Vous soulignez la difficulté de réaliser ces aires de grand passage en zone urbaine.
À la différence des aires d'accueil, les aires de grand passage nécessitent des aménagements sommaires et la loi du 1er août 2003 d'orientation et de programmation pour la ville et la rénovation urbaine a prévu que les communes de moins de 20 000 habitants dont la moitié de la population habite dans une zone urbaine sensible peuvent demander à être exemptées de la création sur leur territoire d'aires d'accueil ou de grand passage. Tel est le cas, en Seine-et-Marne, de la commune de Montereau.
Vous m'interrogez sur les moyens dont disposent les autorités pour lutter contre les occupations illicites. À cet égard, la loi du 1er août 2003 a donné aux communes de nouveaux moyens d'agir, d'une part, en créant l'infraction pénale d'occupation illicite d'un terrain, réprimée par six mois d'emprisonnement et 3 750 euros d'amende, qui permet l'intervention des forces de l'ordre dès la constatation de l'infraction et non pas seulement après un jugement d'expulsion ; d'autre part, en facilitant la mise en oeuvre de la procédure civile d'expulsion prévue par la loi du 5 juillet 2000.

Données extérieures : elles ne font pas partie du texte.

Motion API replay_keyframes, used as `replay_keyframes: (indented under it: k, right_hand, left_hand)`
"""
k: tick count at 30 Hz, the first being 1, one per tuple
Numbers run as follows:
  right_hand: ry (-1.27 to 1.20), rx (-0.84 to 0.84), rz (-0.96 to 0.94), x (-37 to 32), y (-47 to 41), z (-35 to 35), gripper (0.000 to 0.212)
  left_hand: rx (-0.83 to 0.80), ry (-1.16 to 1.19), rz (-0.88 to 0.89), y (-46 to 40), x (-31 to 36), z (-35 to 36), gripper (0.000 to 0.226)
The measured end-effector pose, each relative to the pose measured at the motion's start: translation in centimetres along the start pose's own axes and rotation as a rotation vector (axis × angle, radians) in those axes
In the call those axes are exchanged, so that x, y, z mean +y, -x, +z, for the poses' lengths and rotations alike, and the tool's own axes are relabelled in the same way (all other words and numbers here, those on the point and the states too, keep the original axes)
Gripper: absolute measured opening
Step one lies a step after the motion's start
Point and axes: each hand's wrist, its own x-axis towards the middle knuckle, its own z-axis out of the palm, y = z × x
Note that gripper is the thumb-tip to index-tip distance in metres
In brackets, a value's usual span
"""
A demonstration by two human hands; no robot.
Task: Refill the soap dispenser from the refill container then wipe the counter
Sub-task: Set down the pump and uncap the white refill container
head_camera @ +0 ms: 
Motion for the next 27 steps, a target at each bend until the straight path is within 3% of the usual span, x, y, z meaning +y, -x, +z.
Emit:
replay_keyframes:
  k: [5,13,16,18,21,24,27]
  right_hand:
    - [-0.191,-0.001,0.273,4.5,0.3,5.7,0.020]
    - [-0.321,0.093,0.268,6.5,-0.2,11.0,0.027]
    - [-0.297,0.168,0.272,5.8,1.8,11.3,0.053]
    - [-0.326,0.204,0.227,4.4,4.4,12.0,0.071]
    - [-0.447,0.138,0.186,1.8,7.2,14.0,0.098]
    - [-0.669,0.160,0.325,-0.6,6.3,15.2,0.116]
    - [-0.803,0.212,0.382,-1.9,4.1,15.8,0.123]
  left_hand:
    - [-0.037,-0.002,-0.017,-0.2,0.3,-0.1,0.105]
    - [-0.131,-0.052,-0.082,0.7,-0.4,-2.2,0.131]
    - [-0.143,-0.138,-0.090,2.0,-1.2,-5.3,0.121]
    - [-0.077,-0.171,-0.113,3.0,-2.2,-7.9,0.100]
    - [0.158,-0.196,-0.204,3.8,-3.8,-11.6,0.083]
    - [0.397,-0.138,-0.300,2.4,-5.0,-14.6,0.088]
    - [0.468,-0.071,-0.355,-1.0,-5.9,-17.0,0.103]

Désormais, le président du tribunal de grande instance peut étendre l'expulsion à l'ensemble des occupants illicites d'un terrain, que leur identité soit connue ou non. Le maire peut par ailleurs plus facilement se substituer à un propriétaire défaillant pour demander lui-même l'expulsion des occupants.

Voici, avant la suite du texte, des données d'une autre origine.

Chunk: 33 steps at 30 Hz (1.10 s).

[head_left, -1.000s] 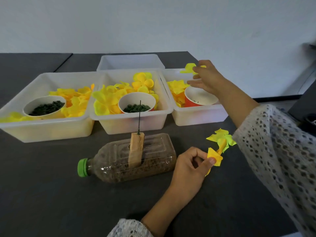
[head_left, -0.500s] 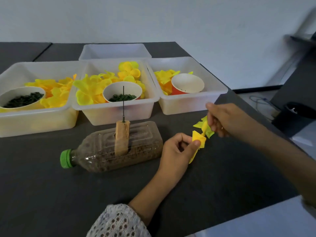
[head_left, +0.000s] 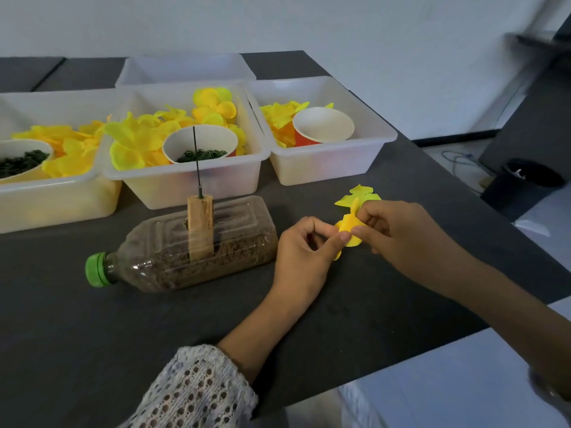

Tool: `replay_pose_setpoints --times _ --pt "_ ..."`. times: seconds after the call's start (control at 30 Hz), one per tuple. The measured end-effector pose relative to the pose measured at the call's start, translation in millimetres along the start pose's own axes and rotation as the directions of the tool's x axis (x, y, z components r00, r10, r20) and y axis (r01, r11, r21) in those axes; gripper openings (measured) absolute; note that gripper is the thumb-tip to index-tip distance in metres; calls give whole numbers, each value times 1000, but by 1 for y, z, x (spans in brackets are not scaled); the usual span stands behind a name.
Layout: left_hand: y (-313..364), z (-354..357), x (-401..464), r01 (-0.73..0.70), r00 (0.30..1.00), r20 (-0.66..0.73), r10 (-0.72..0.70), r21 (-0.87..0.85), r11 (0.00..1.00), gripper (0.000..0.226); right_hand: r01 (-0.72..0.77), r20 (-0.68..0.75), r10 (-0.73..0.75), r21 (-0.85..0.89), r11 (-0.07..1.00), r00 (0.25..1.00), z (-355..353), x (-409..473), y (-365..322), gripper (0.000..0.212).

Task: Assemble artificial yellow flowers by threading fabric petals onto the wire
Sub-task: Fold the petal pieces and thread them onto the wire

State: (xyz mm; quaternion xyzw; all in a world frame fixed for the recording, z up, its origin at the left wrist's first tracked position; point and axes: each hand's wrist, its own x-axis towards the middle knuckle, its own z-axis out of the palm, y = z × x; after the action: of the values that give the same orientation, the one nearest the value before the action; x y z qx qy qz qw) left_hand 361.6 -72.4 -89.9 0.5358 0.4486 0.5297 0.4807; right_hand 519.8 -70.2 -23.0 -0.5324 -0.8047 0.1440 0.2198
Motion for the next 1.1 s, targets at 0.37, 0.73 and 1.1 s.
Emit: replay_pose_setpoints --times 0.37,0.73,1.1 --pt "-5 1 1 -18 999 -30 19 37 999 13 -74 71 70 49 996 995 2 -3 2 15" --pt "-5 -1 2 -32 999 16 33 -39 999 14 -110 15 110 226 968 994 5 -5 6 25" --pt "3 -2 -1 26 999 49 -21 -95 995 19 -117 -21 124 223 968 992 6 -7 8 34"
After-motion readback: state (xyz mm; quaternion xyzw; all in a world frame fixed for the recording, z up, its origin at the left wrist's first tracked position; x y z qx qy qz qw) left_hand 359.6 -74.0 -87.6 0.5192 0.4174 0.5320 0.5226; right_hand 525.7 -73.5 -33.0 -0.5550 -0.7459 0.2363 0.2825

Aller au-delà de ces dispositions, comme vous le suggérez, en donnant aux préfets le pouvoir d'expulser directement les gens du voyage nécessiterait de modifier la Constitution. En effet, aux termes de l'article 66 de la Constitution, l'expulsion relève de l'autorité judiciaire en sa qualité de gardienne des libertés individuelles, en l'espèce la liberté d'aller et venir et l'inviolabilité du domicile.
Vous proposez également, madame la députée, l'intervention des GIR - les groupes d'interventions régionaux - pour lutter contre la délinquance de certains membres de la communauté des gens du voyage. De telles interventions ont déjà pu être réalisées pour des opérations d'urgence, notamment en 2003 dans les Yvelines et en Seine-et-Marne et en 2004 dans le Val-de-Marne. En ce qui concerne la Seine-et-Marne, l'opération de la fin de 2003 a permis de stopper un important trafic de cigarettes contrefaites.
En 2004, année de création de l'Office central de lutte contre la délinquance itinérante, 628 personnes ont été interpellées et 175 incarcérées. Le bilan global, depuis 1997, de la lutte menée par la cellule de lutte contre la délinquance itinérante, puis par cet office, est de 2041 interpellations ayant conduit à 762 incarcérations.
Vous le constatez, madame la députée, le Gouvernement est conscient des difficultés d'organisation de l'accueil des gens du voyage. Il agit concrètement pour réprimer les actes de délinquance qui pourraient être commis par certains membres de ces communautés et veille à prévenir les troubles à l'ordre public que peuvent générer les occupations de terrains.
Ma détermination, comme celle du ministre de l'intérieur, est donc totale sur ce sujet. Chacun d'entre nous doit prendre ses responsabilités. À l'État, il appartient de mobiliser ses services pour assurer la sécurité de tous nos concitoyens. Aux collectivités, il revient d'organiser concrètement les modalités de stationnement en tenant compte des contraintes et spécificités locales. Enfin, à l'ensemble des acteurs concernés, il appartient de faire preuve de responsabilité. Les gens du voyage ne sont ni au-dessus, ni à côté des lois. Cela signifie aussi que nous devons respecter leurs droits.
M. le président. La parole est à Mme Chantal Brunel.
Mme Chantal Brunel. Je vous remercie, madame la ministre, de cette réponse complète et dense. Néanmoins, quand 500 caravanes et 2 000 personnes s'installent dans une commune, les forces de sécurité ne disposent pas des moyens nécessaires à leur expulsion. Le problème demeurera donc entier l'été prochain dans le secteur de Marne-la-Vallée, où l'on constate alors l'arrivée de quelque 500, voire 600 caravanes.